_Work to be completed_:
Retype nothing except the lines below from the one with "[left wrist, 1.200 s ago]" through the one with "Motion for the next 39", exactly, with images left out.

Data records
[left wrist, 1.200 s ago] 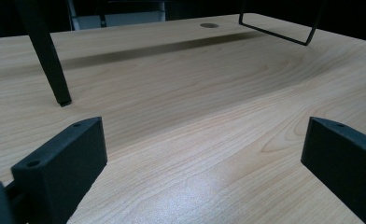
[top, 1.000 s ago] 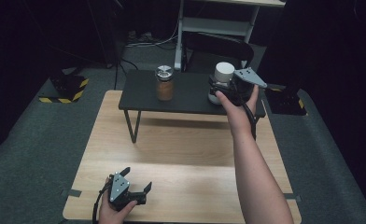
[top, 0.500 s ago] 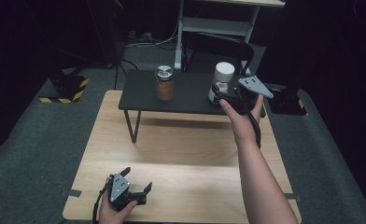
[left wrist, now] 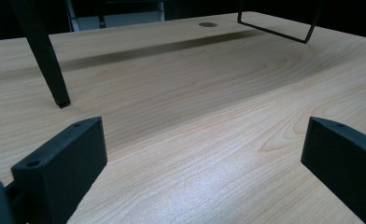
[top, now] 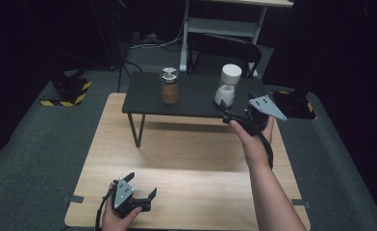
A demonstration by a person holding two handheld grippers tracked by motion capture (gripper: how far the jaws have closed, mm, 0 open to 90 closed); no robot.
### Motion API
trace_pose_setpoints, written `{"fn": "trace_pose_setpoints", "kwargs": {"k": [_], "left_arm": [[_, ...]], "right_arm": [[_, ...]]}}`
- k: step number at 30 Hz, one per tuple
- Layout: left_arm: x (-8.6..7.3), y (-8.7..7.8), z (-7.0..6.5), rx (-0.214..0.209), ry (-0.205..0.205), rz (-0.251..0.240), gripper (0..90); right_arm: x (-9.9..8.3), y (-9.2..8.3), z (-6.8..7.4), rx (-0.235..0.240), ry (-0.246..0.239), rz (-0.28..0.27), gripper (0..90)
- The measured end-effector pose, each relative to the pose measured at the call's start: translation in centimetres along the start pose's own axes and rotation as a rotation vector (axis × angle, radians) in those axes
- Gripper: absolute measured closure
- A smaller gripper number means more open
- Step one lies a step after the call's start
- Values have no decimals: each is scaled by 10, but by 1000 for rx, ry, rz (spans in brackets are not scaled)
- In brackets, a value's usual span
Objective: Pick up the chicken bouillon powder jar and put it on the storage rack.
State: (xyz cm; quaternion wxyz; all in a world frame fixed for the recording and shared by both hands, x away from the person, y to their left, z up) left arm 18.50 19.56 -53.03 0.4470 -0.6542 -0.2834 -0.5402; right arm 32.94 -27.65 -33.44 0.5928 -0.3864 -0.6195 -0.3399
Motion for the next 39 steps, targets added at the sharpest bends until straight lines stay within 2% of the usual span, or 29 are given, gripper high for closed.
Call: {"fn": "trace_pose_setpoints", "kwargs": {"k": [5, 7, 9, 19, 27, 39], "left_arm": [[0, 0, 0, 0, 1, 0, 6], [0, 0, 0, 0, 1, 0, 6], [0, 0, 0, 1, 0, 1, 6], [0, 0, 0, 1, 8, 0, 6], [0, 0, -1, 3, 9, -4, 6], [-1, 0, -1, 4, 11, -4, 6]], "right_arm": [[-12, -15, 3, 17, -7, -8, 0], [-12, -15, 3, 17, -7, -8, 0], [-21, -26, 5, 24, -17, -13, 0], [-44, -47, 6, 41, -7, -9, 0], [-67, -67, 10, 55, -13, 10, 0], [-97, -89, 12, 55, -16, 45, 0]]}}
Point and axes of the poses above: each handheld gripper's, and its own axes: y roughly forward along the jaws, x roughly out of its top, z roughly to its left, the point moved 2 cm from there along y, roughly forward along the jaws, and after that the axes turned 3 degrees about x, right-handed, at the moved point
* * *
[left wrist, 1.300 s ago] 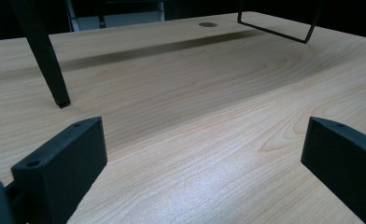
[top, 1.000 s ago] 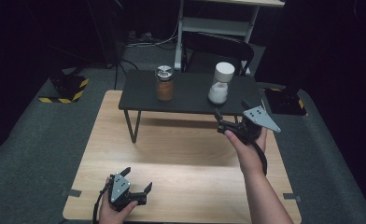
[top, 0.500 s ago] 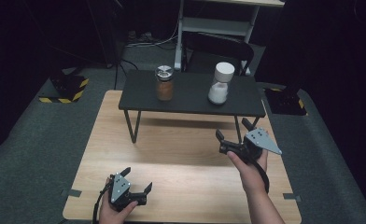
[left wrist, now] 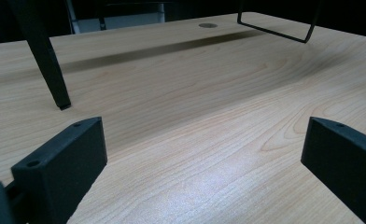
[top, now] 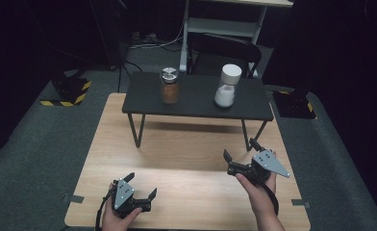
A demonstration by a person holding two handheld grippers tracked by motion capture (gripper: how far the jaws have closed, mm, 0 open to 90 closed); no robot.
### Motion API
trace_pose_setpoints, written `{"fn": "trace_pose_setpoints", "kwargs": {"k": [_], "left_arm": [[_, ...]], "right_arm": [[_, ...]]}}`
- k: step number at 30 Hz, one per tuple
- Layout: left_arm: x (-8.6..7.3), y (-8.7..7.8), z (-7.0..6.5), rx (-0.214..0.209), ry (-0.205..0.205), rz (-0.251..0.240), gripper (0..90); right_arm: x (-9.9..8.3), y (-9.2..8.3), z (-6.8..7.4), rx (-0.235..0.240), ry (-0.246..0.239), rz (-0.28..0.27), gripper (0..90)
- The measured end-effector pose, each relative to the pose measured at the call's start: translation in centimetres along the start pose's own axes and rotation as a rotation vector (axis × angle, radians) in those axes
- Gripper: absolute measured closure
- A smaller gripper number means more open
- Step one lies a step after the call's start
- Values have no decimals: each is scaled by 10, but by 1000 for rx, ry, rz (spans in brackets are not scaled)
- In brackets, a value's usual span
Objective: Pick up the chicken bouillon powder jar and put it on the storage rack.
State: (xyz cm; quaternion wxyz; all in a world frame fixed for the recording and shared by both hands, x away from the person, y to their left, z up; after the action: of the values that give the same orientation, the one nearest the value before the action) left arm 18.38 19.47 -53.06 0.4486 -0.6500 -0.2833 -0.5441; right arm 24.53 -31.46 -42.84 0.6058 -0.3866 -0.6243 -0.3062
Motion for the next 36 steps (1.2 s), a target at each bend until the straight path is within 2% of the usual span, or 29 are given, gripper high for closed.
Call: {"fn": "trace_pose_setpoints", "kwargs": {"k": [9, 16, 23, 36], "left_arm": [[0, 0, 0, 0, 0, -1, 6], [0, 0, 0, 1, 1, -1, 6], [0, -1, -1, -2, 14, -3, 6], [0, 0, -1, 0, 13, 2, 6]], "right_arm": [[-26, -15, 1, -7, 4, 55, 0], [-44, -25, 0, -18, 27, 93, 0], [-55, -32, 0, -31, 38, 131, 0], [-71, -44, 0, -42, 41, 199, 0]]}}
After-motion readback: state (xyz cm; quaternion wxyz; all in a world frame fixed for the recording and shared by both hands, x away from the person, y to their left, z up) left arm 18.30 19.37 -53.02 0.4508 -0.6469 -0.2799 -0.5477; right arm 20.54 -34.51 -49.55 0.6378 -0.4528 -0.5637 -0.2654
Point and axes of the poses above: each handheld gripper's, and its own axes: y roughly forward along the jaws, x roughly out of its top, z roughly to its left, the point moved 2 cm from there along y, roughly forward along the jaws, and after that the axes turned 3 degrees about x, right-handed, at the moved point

_Task response_:
[left wrist, 1.200 s ago] 
[top, 1.000 s ago] 
[top, 0.500 s ago] 
[left wrist, now] 
[top, now] 
A demonstration by a person holding two handheld grippers tracked by motion capture (gripper: how far the jaws have closed, mm, 0 open to 90 closed); no robot.
### Motion API
trace_pose_setpoints, written `{"fn": "trace_pose_setpoints", "kwargs": {"k": [_], "left_arm": [[_, ...]], "right_arm": [[_, ...]]}}`
- k: step number at 30 Hz, one per tuple
- Layout: left_arm: x (-8.6..7.3), y (-8.7..7.8), z (-7.0..6.5), rx (-0.214..0.209), ry (-0.205..0.205), rz (-0.251..0.240), gripper (0..90); right_arm: x (-9.9..8.3), y (-9.2..8.3), z (-6.8..7.4), rx (-0.235..0.240), ry (-0.246..0.239), rz (-0.28..0.27), gripper (0..90)
- The measured end-effector pose, each relative to the pose measured at the call's start: translation in centimetres along the start pose's own axes and rotation as a rotation vector (axis × angle, radians) in those axes
- Gripper: absolute measured closure
- A smaller gripper number means more open
- Step one lies a step after the call's start
- Values have no decimals: each is scaled by 10, but by 1000 for rx, ry, rz (spans in brackets are not scaled)
- In brackets, a value's usual span
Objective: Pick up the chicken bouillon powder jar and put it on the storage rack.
State: (xyz cm; quaternion wxyz; all in a world frame fixed for the recording and shared by both hands, x away from the person, y to their left, z up) left arm 18.50 19.56 -53.03 0.4470 -0.6542 -0.2834 -0.5402; right arm 32.94 -27.65 -33.44 0.5928 -0.3864 -0.6195 -0.3399
Motion for the next 39 steps, targets added at the sharpest bends until straight lines stay within 2% of the usual span, or 29 are given, gripper high for closed.

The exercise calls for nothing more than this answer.